::: Supplied records :::

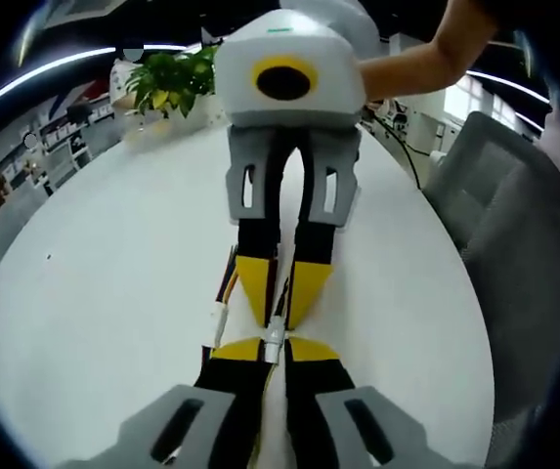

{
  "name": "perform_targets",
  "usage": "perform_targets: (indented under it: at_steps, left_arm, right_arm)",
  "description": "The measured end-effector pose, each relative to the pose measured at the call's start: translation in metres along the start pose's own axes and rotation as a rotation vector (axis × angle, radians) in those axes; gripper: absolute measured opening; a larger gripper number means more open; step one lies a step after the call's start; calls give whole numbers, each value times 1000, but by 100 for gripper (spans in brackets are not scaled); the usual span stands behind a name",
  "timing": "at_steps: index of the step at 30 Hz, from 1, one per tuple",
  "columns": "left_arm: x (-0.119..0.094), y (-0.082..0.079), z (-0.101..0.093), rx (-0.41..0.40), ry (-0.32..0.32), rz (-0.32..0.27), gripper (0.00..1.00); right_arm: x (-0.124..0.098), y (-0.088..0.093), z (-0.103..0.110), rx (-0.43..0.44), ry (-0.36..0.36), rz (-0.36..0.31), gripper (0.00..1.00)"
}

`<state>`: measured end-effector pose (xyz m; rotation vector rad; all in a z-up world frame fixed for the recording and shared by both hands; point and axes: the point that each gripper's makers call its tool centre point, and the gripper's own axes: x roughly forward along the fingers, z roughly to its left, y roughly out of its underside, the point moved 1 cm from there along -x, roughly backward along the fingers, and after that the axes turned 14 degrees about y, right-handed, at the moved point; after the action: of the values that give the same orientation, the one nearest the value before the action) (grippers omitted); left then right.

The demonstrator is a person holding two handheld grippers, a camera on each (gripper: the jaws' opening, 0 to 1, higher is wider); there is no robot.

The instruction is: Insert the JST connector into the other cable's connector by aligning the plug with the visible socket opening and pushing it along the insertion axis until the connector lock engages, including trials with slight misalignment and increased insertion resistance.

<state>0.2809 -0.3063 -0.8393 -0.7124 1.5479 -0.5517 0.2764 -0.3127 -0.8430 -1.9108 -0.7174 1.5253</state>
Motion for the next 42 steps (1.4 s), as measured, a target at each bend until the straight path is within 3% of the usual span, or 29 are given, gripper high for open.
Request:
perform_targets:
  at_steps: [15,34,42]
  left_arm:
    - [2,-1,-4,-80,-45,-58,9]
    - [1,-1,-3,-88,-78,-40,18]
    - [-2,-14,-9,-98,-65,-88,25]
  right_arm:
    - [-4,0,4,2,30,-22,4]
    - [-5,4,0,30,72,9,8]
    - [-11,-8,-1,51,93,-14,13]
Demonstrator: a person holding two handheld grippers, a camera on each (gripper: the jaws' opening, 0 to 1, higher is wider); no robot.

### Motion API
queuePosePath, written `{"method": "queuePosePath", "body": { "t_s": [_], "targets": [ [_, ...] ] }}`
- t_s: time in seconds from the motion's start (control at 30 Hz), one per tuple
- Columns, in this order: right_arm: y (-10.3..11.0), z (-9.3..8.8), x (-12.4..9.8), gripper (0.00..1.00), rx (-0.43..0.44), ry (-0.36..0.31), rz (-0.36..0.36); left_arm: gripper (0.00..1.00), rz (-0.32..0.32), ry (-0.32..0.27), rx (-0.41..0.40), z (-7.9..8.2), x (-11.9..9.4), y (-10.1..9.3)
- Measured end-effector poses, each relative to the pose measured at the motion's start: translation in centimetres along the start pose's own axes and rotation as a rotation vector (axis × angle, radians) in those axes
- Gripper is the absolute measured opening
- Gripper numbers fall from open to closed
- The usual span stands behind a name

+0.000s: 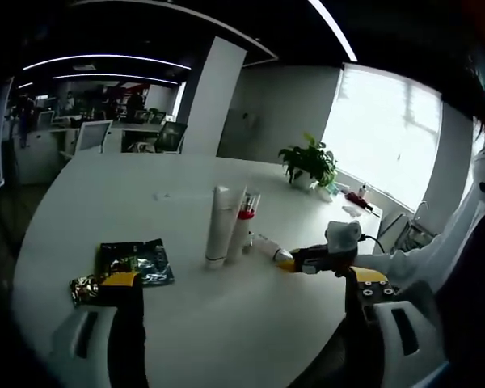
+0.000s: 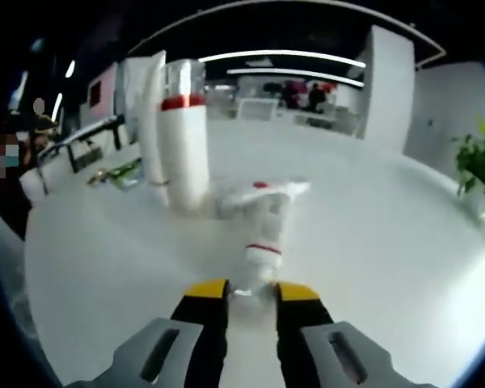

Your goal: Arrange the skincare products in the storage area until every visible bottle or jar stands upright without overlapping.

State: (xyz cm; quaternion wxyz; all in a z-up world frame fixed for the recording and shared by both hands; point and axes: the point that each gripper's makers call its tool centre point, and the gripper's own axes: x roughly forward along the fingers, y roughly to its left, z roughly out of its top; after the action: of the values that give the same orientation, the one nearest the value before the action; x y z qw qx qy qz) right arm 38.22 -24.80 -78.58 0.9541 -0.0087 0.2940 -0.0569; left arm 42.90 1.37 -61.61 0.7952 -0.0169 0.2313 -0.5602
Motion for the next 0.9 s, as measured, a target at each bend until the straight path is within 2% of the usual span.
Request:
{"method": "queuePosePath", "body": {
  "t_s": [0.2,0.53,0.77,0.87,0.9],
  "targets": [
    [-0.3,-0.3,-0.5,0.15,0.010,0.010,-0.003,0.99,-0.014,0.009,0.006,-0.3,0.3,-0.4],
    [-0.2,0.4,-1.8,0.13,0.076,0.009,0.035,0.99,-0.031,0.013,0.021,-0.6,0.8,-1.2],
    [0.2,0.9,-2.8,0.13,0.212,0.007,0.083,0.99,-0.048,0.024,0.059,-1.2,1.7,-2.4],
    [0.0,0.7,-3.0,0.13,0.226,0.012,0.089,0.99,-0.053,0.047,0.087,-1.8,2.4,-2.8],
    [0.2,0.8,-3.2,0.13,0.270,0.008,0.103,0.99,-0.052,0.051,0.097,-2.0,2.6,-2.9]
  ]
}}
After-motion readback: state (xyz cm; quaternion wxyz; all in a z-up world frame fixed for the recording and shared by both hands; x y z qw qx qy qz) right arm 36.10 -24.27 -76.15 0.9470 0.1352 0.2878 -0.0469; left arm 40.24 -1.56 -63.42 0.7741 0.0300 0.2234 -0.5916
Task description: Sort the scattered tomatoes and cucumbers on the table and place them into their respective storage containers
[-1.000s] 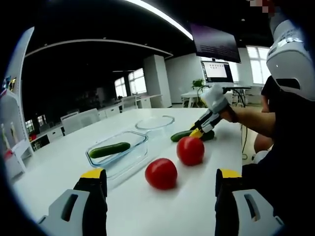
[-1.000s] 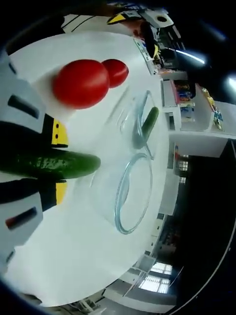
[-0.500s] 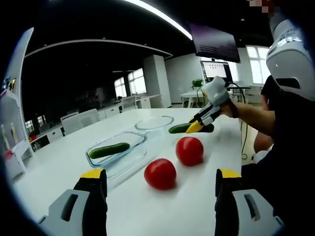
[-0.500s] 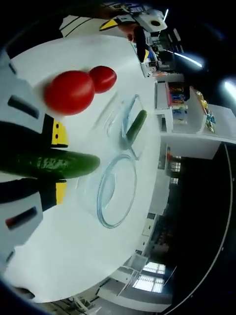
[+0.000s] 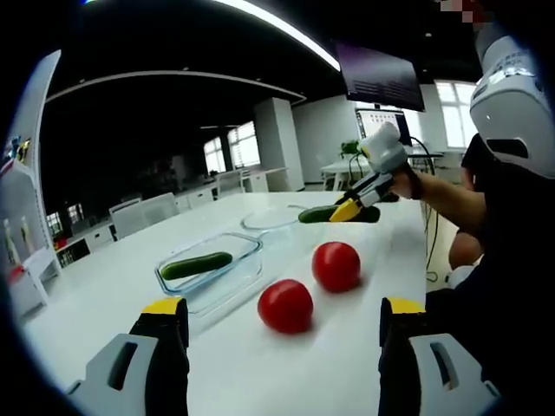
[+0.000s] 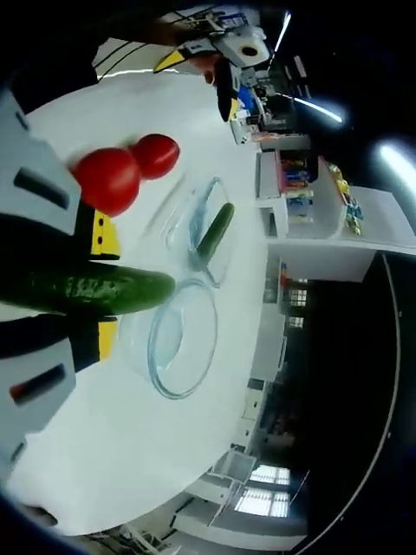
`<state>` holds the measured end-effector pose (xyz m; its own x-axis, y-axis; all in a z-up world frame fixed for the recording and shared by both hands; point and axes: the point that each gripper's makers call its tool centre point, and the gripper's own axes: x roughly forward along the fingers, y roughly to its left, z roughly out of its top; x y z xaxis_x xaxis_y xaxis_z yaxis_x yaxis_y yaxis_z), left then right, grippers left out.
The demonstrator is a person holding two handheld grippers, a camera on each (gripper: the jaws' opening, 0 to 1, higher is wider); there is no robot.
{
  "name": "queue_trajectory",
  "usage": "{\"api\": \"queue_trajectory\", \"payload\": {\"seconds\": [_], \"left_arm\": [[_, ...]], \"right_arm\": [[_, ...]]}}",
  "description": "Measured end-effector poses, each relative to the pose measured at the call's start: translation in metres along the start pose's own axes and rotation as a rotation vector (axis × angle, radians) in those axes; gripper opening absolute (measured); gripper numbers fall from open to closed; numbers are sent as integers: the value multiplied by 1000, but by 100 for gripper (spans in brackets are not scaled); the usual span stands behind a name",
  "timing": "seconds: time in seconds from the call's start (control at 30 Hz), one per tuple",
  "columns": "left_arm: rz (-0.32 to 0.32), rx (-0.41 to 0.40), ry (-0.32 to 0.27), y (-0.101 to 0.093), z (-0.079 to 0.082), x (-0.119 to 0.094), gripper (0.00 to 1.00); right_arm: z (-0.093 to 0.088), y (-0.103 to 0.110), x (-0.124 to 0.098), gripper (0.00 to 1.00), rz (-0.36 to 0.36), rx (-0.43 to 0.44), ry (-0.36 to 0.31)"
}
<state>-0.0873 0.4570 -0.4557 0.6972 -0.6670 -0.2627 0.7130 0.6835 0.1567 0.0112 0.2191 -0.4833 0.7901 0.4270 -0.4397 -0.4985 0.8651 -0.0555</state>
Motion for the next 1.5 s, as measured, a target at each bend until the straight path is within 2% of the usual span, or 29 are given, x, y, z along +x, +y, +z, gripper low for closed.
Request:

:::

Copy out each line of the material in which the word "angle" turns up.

  "description": "The measured end-effector pose, each relative to the pose measured at the call's start: translation in metres along the start pose's own axes and rotation as a rotation vector (axis × angle, radians) in those axes; gripper: absolute measured opening; a larger gripper number means more open; step one lies a step after the call's start; calls give whole numbers, each value times 1000, but by 100 for gripper (spans in brackets are not scaled); the usual span stands behind a name",
- Measured end-effector poses, each relative to the pose measured at the motion's start: translation in centimetres along the start pose's own axes and rotation as a rotation vector (axis × angle, radians) in those axes
  "description": "Measured end-effector poses, each relative to the pose measured at the call's start: translation in metres along the start pose's own axes and rotation as a rotation vector (axis × angle, radians) in those axes; gripper opening absolute (measured); gripper numbers fall from open to closed; numbers are sent as integers: the value multiplied by 1000, but by 100 for gripper (spans in brackets are not scaled); the usual span stands behind a name",

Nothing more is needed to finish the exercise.